The ramifications of incorrectly matched patient records or unmatched patient records can be life threatening. Combining medical and medication history for two different people can lead to adverse drug events, incorrect diagnoses, unnecessary diagnostic tests and even death. Conversely, missing medical and medication history for an individual if multiple medical records for that individual are not linked together, results in a fragmented, incomplete medical record which can also lead to dire consequences.
Without a nationwide unique patient identifier, accurately matching multiple records for the same patient from disparate sources is a great challenge. We have been talking about the issues associated with patient identifiers for some time. The industry’s answer to this challenge is the Enterprise Master Patient Index (EMPI) which uses a variety of statistical algorithms to match patient records while simultaneously endeavoring to minimize the number of false positive and false negative matches.

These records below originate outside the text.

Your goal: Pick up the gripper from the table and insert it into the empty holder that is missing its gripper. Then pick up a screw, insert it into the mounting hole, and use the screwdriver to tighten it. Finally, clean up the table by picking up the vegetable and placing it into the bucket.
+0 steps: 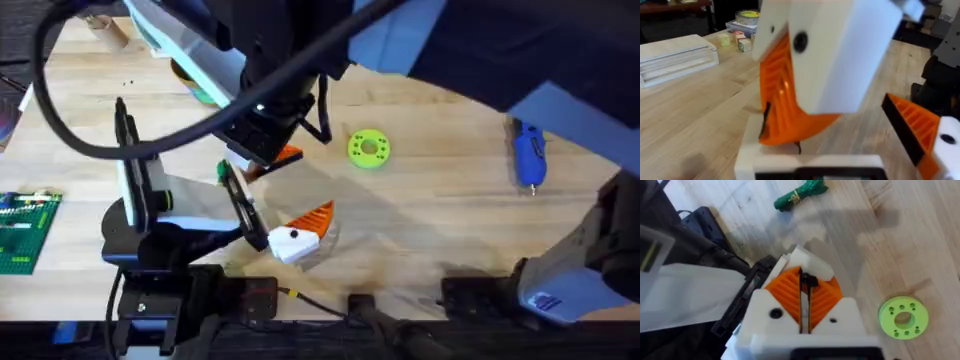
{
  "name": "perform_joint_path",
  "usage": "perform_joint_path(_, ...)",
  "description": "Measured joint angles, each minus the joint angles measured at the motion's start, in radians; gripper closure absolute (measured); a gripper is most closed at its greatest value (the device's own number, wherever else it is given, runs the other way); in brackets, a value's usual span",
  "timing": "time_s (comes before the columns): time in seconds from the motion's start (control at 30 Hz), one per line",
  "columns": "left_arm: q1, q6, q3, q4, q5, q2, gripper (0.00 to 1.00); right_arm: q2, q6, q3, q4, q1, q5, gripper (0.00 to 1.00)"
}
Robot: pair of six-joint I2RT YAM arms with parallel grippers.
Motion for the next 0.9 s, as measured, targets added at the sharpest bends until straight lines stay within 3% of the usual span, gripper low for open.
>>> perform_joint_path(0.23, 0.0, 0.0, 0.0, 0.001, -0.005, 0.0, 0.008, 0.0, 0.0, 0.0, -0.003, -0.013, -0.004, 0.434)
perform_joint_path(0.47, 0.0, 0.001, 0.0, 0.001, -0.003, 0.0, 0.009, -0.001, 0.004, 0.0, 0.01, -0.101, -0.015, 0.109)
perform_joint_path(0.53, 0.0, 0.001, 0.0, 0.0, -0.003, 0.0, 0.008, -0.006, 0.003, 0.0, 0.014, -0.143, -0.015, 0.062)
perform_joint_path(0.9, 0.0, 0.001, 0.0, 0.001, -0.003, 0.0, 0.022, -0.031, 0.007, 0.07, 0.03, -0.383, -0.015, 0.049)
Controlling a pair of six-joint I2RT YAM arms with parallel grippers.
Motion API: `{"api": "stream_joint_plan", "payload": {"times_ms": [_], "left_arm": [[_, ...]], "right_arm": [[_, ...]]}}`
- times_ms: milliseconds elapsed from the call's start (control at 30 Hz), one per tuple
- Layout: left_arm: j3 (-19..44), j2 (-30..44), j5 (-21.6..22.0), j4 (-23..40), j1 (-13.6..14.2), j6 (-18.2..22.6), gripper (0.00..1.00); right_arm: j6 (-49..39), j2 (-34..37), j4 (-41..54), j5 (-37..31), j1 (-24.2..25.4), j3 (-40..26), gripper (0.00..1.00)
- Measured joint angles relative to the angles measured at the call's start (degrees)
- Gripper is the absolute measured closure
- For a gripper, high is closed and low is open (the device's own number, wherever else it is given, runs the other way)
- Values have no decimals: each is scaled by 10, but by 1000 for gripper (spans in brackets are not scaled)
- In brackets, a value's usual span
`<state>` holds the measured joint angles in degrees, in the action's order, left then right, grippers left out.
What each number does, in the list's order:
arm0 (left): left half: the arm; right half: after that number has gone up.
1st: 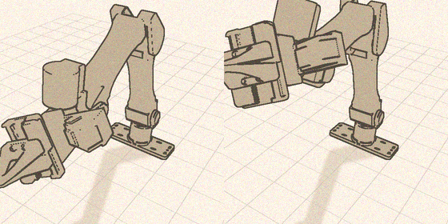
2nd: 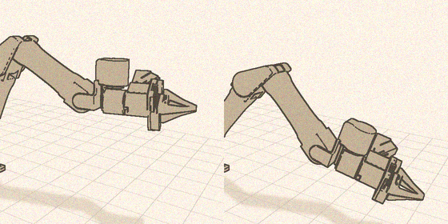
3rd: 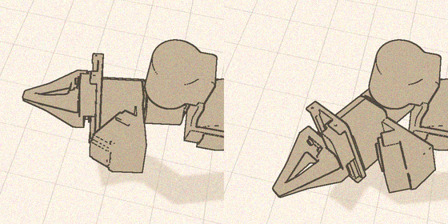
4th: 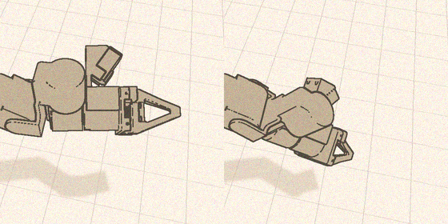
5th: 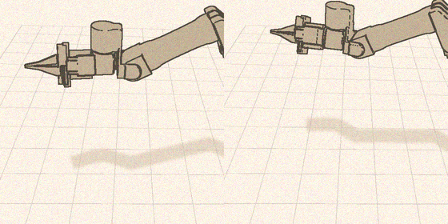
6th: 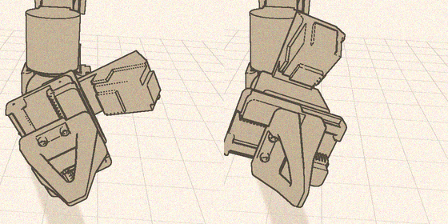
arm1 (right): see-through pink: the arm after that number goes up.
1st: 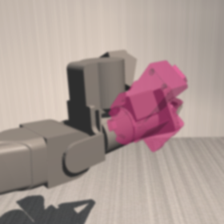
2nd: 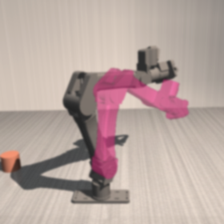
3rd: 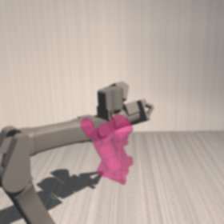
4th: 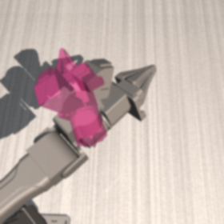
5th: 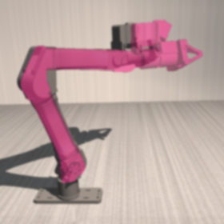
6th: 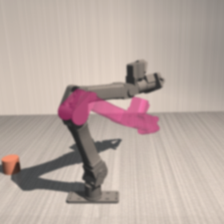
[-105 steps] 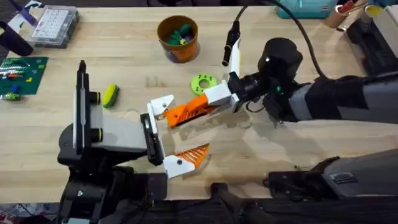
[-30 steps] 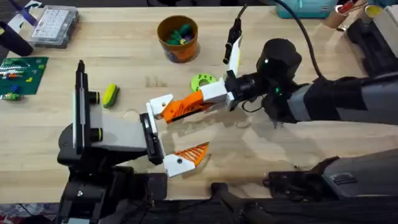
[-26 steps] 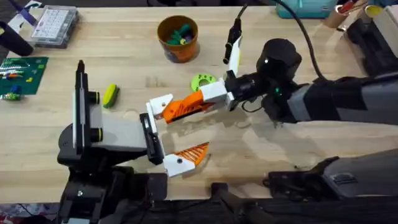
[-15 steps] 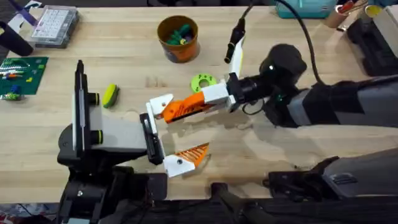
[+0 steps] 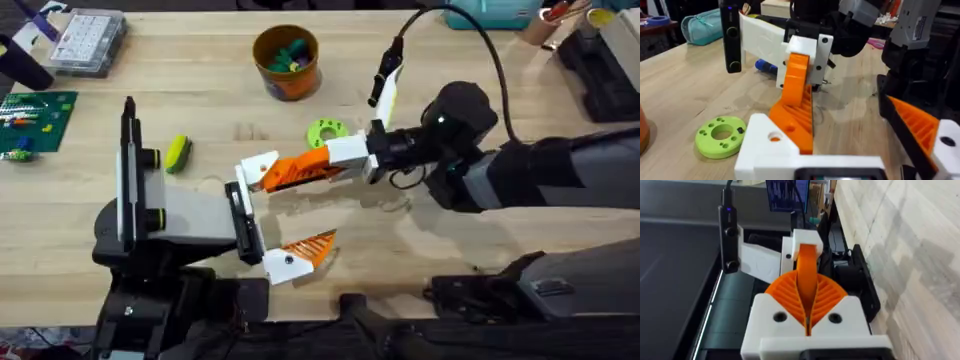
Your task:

Health information exchanges (HIEs) and integrated delivery networks (IDNs) prefer to err on the side of caution — they typically have a low to zero tolerance level for patient record mismatches. This means that they tend to implement systems that have a high match accuracy but a large number of false negative matches. This also results in quite a bit of time consuming, costly manual remediation of questionable matches.
Most HIEs and IDNs naively believe that their own data sources are sufficient for EMPIs to deliver the highest patient record match rates. However, individual data records are not designed to handle certain types of changes and updates. One simple example is an address change. Over time people move, change addresses and phone numbers, or potentially change names due to marriage or divorce. Many IDNs find that if a patient returns for care after a number of years and has a new address, they are unable to match that patient to his historic medical record that has the old address. Even a “fat fingers” typing error can prevent matching old and new records.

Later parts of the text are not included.